In a speech Wednesday, Federal Communications Commission Chairman Michael Powell did not rule out relaxing or eliminating merger restrictions imposed on Ma Bell as part of its acquisition of cable operator MediaOne. Those conditions have been stumbling blocks for AT&T as it attempts to adhere to rules guiding ownership of cable networks.
Siding with AT&T, the U.S. Court of Appeals for the District of Columbia Circuit overturned a cap that had barred any cable company from controlling more than 30 percent of the U.S. market.
In a 3-0 vote, the court said the FCC rules violated the free-speech rights of cable companies. The court also said the agency lacked authority from Congress to implement the caps.
"We're still digesting that," Powell said after a decision last week by the U.S. Appeals Court.
AT&T is the only cable operator over the 30 percent national ownership cap. It promised the FCC when acquiring MediaOne that it would either sell MediaOne's 25.5 percent stake in Time Warner Entertainment (TWE), spin off Liberty Media or sell a significant number of cable systems.

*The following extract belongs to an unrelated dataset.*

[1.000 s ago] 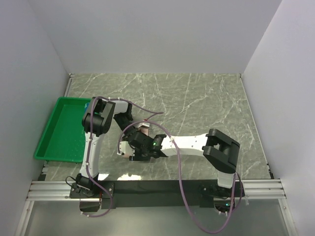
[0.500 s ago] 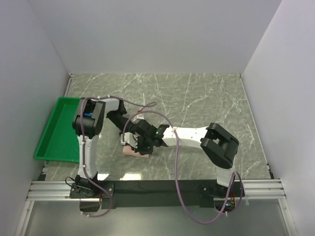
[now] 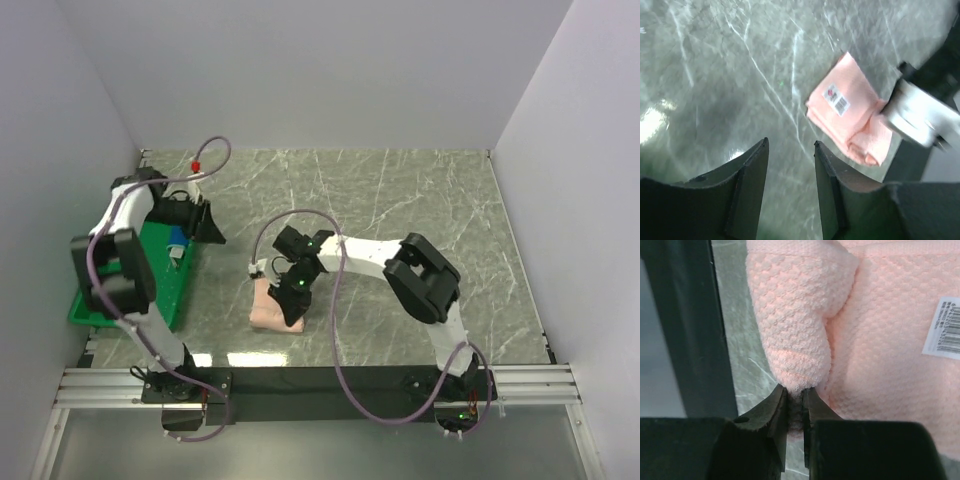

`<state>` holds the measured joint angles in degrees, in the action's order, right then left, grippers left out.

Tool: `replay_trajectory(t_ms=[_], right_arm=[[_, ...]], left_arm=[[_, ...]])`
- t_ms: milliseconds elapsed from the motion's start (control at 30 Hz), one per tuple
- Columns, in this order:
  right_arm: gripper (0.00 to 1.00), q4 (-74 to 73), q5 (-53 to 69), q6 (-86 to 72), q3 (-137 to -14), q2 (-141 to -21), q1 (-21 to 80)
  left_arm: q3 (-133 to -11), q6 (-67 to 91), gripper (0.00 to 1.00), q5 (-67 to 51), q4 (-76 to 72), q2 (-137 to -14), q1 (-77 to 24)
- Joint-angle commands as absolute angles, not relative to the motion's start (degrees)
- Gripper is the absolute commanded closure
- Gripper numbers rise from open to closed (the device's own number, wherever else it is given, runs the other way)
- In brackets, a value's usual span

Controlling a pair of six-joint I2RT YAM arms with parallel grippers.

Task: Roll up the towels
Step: Roll the towel

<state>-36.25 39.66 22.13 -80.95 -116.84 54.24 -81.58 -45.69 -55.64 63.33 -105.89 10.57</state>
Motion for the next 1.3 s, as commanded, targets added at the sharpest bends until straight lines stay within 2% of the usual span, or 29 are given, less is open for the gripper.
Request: replay_trajectory(t_ms=[0, 233, 333, 467, 633, 733, 1000, 1067, 1100, 1167, 1200, 1233, 1267], right_arm=[[1.00, -47.45, 45.70, 21.01, -84.72, -123.47, 52.74], [1.00, -57.82, 52.11, 21.97, -96.57, -136.12, 51.24], [1.00, -62.30, 55.01, 23.29, -100.88, -141.04, 50.45], [1.00, -66.61, 57.13, 23.91, -104.76, -146.33, 48.78], [1.00, -69.07, 60.11, 21.63, -109.50, -152.12, 46.15], [1.00, -69.17, 60.64, 20.05, -110.91, -153.46, 45.09], [1.00, -69.35, 61.08, 19.69, -111.71, -153.46, 45.09], [1.00, -69.17, 61.17, 19.60, -111.18, -153.02, 45.00], [0.95, -68.91, 61.17, 19.25, -110.83, -152.84, 44.91], [0.79, -68.21, 61.44, 18.81, -109.95, -152.23, 44.91], [0.76, -67.86, 61.26, 18.46, -109.69, -151.53, 44.83], [0.71, -67.42, 60.91, 17.59, -109.08, -151.18, 44.74], [0.56, -66.19, 60.91, 17.06, -108.72, -150.82, 44.56]], left_arm=[[-74.73, -52.63, 0.53, -54.87, 63.46, -93.04, 10.63], [-55.74, -63.18, 0.44, -47.57, 60.65, -69.81, 7.22], [-45.57, -63.46, 0.41, -41.87, 55.75, -60.32, -3.11], [-38.42, -55.66, 0.40, -34.83, 47.21, -50.56, -17.29], [-34.55, -49.67, 0.40, -27.09, 38.43, -50.71, -34.49], [-34.19, -48.34, 0.40, -22.95, 35.17, -53.26, -41.28], [-32.52, -48.60, 0.39, -15.03, 27.78, -61.95, -46.32], [-32.26, -48.60, 0.44, -13.10, 28.47, -64.58, -46.49], [-32.26, -48.69, 0.53, -12.57, 29.43, -65.56, -46.41], [-31.99, -48.08, 0.65, -11.78, 32.69, -68.10, -46.49], [-31.73, -47.99, 0.74, -11.95, 33.83, -68.46, -46.49], [-31.29, -47.99, 0.78, -12.30, 35.58, -68.64, -46.49], [-31.20, -46.94, 0.85, -12.83, 36.29, -68.64, -46.49]])
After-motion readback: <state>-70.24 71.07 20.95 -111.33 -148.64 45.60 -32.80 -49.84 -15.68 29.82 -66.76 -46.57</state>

AT&T Chief Executive C. Michael Armstrong has repeatedly said he'd be happy to get rid of TWE or Liberty Media, but so far both paths have involved significant financial cost, which is not much of an incentive for a company whose stock is trading at record lows.
AT&T has been awaiting a ruling by the Internal Revenue Service that would allow it to spin off Liberty Media without taking a large tax hit related to its quick release. AT&T acquired Liberty Media as part of its Tele-Communications Inc. purchase two years ago.
Powell said the FCC will soon announce whether it will attempt to rewrite the cable ownership statute and revisit the MediaOne conditions.
Democratic FCC Commissioners Susan Ness and Gloria Tristani have said that a possible relaxation on cable ownership shouldn't justify reducing or eliminating the MediaOne conditions.
However, along with hinting at the elimination of the MediaOne merger requirements, Powell showed again that he will be more flexible with merger reviews than were his predecessors.
Saying the FCC owed the industries it regulates quick action on mergers and other issues, he cited a saying he said was popular when he served in the Army: "Do something and do it fast or you'll get killed standing there."